■ EXERCISE DETAILS ■
This exercise calls for the data below to be retyped exactly, minus any images.

===============

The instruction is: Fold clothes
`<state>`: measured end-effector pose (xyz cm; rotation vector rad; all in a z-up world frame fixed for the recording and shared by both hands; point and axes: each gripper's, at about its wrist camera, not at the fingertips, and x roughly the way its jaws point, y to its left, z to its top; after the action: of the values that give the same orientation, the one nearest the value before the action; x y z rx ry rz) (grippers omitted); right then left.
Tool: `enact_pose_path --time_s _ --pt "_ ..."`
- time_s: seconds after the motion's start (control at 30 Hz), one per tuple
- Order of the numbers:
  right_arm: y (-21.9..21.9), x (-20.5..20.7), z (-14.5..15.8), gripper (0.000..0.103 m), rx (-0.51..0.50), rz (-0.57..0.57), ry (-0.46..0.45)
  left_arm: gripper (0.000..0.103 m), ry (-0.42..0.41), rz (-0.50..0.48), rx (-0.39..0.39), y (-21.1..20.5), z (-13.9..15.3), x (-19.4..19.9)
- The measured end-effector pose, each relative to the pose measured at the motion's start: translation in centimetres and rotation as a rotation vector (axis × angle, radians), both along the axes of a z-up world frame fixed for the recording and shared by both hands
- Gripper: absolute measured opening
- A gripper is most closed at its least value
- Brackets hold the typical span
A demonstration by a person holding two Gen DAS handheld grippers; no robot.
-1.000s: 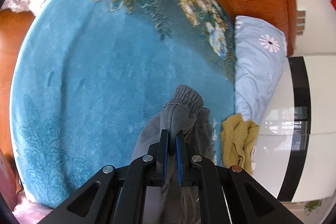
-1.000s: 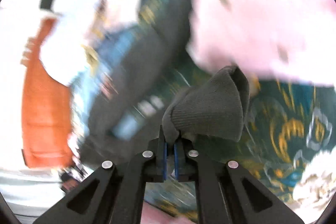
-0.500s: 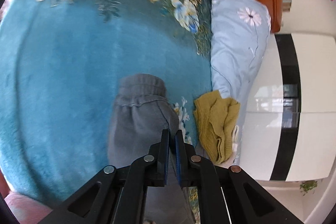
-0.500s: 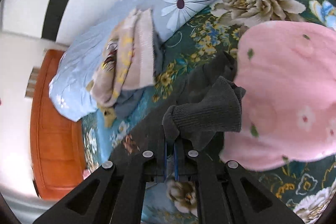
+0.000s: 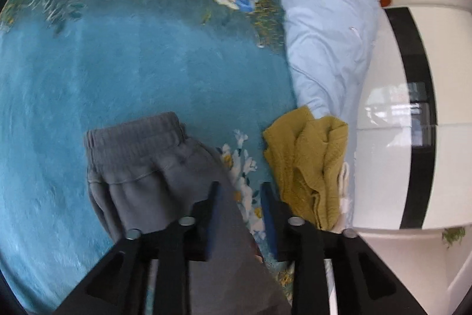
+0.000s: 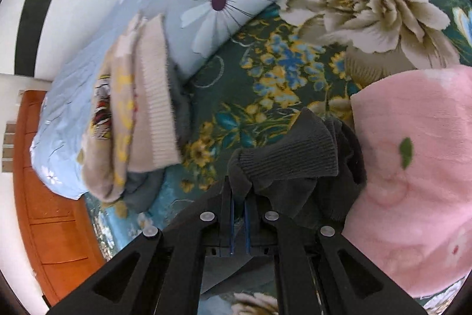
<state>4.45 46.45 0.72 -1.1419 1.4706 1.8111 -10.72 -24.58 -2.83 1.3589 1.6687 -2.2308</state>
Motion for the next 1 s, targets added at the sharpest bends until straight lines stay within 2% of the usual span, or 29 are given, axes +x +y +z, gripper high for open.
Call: enact_pose_path --time_s 0.07,0.17,0.23,0.3,0.33,0.43,0.5,0.6,0.7,0.8,0.83,0.93,1.0 --pt "0.0 -0.2 -0.6 0.006 0.004 0.009 -0.002 0.050 0.046 0.007 0.015 -0.9 0.3 0.8" --pt "-0.5 -0.3 -0.2 0.008 0.044 0.039 0.016 0.057 0.036 0.072 -0.055 -2.8 0.2 2.7" --pt "-1.1 -0.1 1.2 0.017 0.093 0.066 0.059 0.059 -0.013 0.099 -0.078 -3.8 -1.0 3.9" --pt "-1.7 0.1 2.6 0.046 0.141 0.092 0.102 0.061 -0.058 0.115 -0.069 -4.6 -2.6 4.9" --pt "-2.1 0.3 3.3 0.050 0.170 0.106 0.123 0.062 -0.083 0.117 -0.059 -4.8 -3.6 5.2" --pt "-3.8 1.1 5.5 0.051 0.245 0.173 0.176 0.064 -0.151 0.121 -0.029 -4.7 -6.5 5.9" --pt "-5.4 1.6 5.5 0.051 0.218 0.237 0.201 0.065 -0.175 0.131 0.004 -4.4 -8.3 6.3" --pt "-8.1 2.4 3.7 0.051 0.154 0.319 0.170 0.064 -0.159 0.149 0.049 -3.8 -9.7 6.2" --pt "-10.2 3.4 1.3 0.051 0.090 0.343 0.137 0.061 -0.149 0.143 0.029 -3.2 -10.1 5.5" --pt "-11.5 3.7 -0.7 0.051 0.036 0.343 0.114 0.040 -0.148 0.159 0.038 -3.2 -10.1 5.3" --pt "-11.9 3.8 -1.3 0.051 0.021 0.345 0.107 0.037 -0.142 0.158 0.026 -3.2 -9.8 5.3" --pt "-12.7 3.2 -1.6 0.051 0.009 0.373 0.108 0.027 -0.077 0.130 -0.024 -3.5 -7.1 4.4" --pt "-13.4 2.8 -1.0 0.051 0.020 0.404 0.120 0.021 -0.012 0.137 -0.009 -4.3 -4.9 4.1"
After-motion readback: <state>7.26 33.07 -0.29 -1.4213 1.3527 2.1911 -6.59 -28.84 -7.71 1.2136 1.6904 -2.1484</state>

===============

■ ANSWER ■
The instruction is: Fold clothes
`<state>`: measured end-effector pose (xyz cm; rotation vector rad; all in a z-up world frame fixed for the recording and shared by both hands; point and axes: each gripper's, at about its wrist camera, not at the fingertips, and x roughly the way its jaws point, y to its left, z to its top; after the action: of the values that give the same orientation, the one nearest the value before the action; x y z rx ry rz) (grippers omitted); right then left.
Tool: `enact_pose_path --time_s _ --pt "_ ..."`
- time_s: seconds after the motion's start (control at 30 Hz), one per tuple
- Order of the numbers:
  right_arm: y (-21.9..21.9), x (-20.5..20.7), z (-14.5..15.8), gripper (0.000..0.103 m), rx (-0.51..0.50), rz (-0.57..0.57), ry (-0.46..0.45)
  left_arm: gripper (0.000..0.103 m), ry (-0.42..0.41), rz (-0.50..0.48), rx (-0.39..0.39), y (-21.1..20.5), z (-13.9..15.3), x (-19.4..19.9)
- The measured end-effector pose, each relative to the pose measured at the motion's start: translation in centimetres and rotation as a rotation vector (axis × angle, radians), both along the axes of a z-up world frame fixed for the recording and shared by both hands
- Gripper: absolute measured opening
- A gripper is most closed at its least value
- Brackets hold the typical span
A demonstration by a person holding two Gen DAS handheld grippers; no robot.
-1.000s: 
-1.000s: 
-0.500s: 
-0.500s: 
+0.000s: 
+0.000s: 
<state>4.45 46.45 0.72 -1.1419 1.4706 1.8111 -10.72 -24.58 -2.83 1.3589 1.6687 -2.2308</state>
Motion for the next 1 s, targets added at the sharpest bends until straight lines stay within 2% of the usual span, or 29 are given, axes +x +y +z, gripper high for open.
Call: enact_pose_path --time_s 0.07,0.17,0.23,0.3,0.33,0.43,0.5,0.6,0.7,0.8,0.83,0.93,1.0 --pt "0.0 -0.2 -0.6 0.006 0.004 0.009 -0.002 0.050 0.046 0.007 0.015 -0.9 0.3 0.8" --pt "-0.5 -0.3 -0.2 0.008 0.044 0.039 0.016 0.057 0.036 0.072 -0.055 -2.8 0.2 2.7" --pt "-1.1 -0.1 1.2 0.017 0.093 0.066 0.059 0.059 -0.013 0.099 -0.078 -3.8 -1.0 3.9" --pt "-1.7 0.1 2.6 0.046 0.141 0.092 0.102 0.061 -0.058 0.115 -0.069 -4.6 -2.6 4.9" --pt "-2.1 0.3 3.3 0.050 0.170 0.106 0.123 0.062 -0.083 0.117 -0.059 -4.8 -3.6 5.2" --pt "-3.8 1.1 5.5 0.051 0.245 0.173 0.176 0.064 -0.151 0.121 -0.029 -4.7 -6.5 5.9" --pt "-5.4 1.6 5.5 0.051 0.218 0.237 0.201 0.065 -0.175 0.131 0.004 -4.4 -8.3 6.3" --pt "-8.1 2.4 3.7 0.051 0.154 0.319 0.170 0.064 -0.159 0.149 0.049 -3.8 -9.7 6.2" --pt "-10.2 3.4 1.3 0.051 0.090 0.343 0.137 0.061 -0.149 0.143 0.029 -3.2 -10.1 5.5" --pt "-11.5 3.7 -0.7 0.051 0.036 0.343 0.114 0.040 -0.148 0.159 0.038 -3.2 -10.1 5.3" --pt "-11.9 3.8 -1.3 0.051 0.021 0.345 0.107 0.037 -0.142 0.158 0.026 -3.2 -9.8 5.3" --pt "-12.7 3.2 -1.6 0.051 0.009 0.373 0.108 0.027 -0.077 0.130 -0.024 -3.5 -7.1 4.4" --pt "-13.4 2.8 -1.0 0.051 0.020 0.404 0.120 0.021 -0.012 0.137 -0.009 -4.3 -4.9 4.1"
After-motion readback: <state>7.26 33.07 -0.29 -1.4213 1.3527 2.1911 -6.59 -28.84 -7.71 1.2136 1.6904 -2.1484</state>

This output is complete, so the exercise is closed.